Шахна вздрогнул от прикосновения, но тут снова услышал:

— Спаа…

На самой стремнине Шахна увидел мальчугана, который то выныривал, то погружался в воду, хрипел, отплевывался, неистово бил руками, как бьет плавниками попавшаяся на смертельный крючок щука, но река была сильней его неистовства, тянула на дно, и у тонущего не было, наверно, уже сил сопротивляться ее упорству и натиску.

Шахна бросился в воду.

Он загребал широко и мощно. Еще там, на родине, в Мишкине, он плавал как рыба — в семь лет, не отдышавшись, перемахивал через Неман на германский берег — туда и обратно.

Шахна настиг мальчика, вытолкнул его из воды на поверхность и, поддерживая левым плечом, попытался свободной рукой выбраться из водоворота.

Но водоворот сцапал жертву и снова потянул в бездну.

Шахна нырнул на дно, вцепился в несчастного и, отталкиваясь от течения, как от стекла, безостановочно задвигал ногами, прорываясь из бездны на поверхность воды.

Теперь уже он не отпускал мальчугана и, фыркая, как лошадь, греб к берегу, где задумчивый теленок жевал талес — бесценный подарок почтенного рабби Элиагу.

Весь низ молитвенного покрывала был изжеван и напоминал измочаленную половую тряпку.

Беньямин Иткес, мелькнуло у Шахны, и ноздри его снова раздулись. Но на сей раз пахло тиной, рыбьей чешуей и нагретой сосновой хвоей.

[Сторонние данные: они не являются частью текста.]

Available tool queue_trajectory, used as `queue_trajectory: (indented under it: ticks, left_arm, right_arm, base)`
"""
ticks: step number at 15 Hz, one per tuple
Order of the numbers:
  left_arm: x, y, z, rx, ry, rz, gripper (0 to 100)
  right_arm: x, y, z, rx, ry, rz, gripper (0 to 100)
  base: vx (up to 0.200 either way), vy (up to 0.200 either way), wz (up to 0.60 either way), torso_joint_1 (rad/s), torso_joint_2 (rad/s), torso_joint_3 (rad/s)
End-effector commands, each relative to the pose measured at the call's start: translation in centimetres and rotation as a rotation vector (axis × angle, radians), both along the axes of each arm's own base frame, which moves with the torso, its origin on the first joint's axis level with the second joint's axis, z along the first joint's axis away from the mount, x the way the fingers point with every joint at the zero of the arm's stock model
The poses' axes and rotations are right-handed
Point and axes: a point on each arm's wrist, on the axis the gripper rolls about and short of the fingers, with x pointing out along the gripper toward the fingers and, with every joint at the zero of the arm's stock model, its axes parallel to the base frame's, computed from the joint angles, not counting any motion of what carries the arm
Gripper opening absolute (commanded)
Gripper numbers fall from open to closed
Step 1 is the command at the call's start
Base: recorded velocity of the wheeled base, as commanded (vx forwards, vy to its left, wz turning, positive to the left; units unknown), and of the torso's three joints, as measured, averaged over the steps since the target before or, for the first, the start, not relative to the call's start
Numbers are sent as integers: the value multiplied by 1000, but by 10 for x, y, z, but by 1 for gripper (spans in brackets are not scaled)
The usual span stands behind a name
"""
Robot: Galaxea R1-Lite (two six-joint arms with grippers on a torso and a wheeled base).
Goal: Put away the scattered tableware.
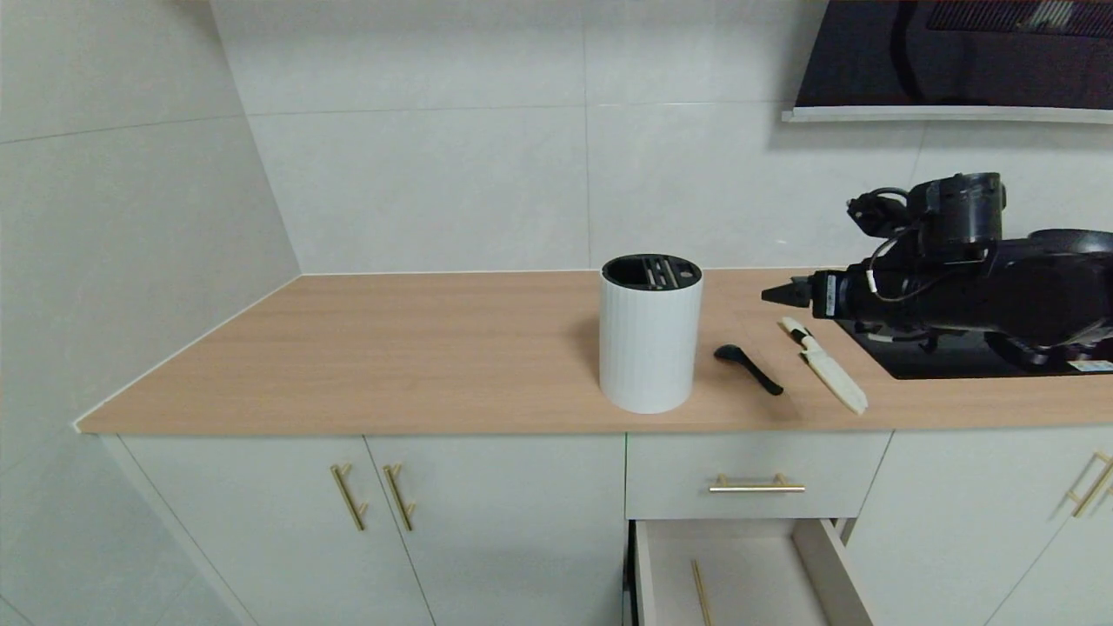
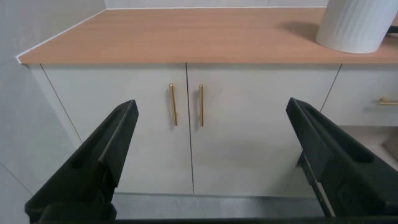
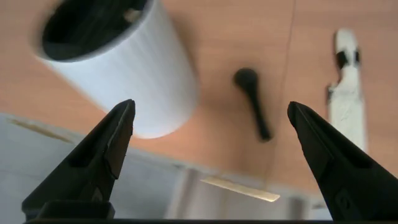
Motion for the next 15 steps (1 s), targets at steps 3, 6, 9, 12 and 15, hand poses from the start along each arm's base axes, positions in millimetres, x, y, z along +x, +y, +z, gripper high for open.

Несчастного мальчугана рвало. Он блевал на траву, на солнечные лучи, которые вместе с вереницей муравьев сновали между ее стеблей. Видно, муравьи искали своего самого храброго и пытливого соратника, смытого с недружественного континента в гибельную воду.

Спасенный мальчик посинел от холода, от ужаса, от бессознательного счастья.

Шахна стоял над ним мокрый, черный, словно пришелец из другого мира.

Когда мальчуган кончил блевать, Шахна принялся растирать его худенькое, белое и нежное, как пух одуванчика, тельце, гладить его веснушчатое лицо, надавливать на веки, и вдруг оба, жертва и спаситель, встретились взглядами и во взгляде каждого были не радость, неблагодарность, а растерянность, даже неприязнь.

Спасенный дрожал, едва выговаривал слова, заикался, кусал губы.

— Мой ранец.

Он оглядывался, вертел головой, что-то выискивал взглядом на другом берегу.

— Мой ранец.

Велика важность — ранец, подумал Шахна. Отец купит новый. Это не талес — погубленный подарок рабби Элиагу. Шахна его только два раза надел — на пурим и на пасху. Вместе с талесом меланхоличный теленок сжевал все его, Шахны, будущие праздники. Он сжевал что-то большее, чем праздники. То было началом — если не похорон, если не прощания, то пустоты и скорби. Что-то вдруг рухнуло в жизни Шахны, оборвалось, смылось, как смыло волной пытливого муравья, вознамерившегося освоить новый континент.

Тогда Шахна еще не знал, как круто все перевернется в его жизни.

Пока что перед ним был только безымянный мальчик, только живой комочек, отвоеванный у смерти. Ничей. Не принадлежащий ни злу, ни добру, не суливший ни кары, ни награды. Самый обыкновенный мальчик, каких в Вильно тысячи.

Кто спасет одного человека, тот спасет весь мир, — всплыло в памяти Шахны.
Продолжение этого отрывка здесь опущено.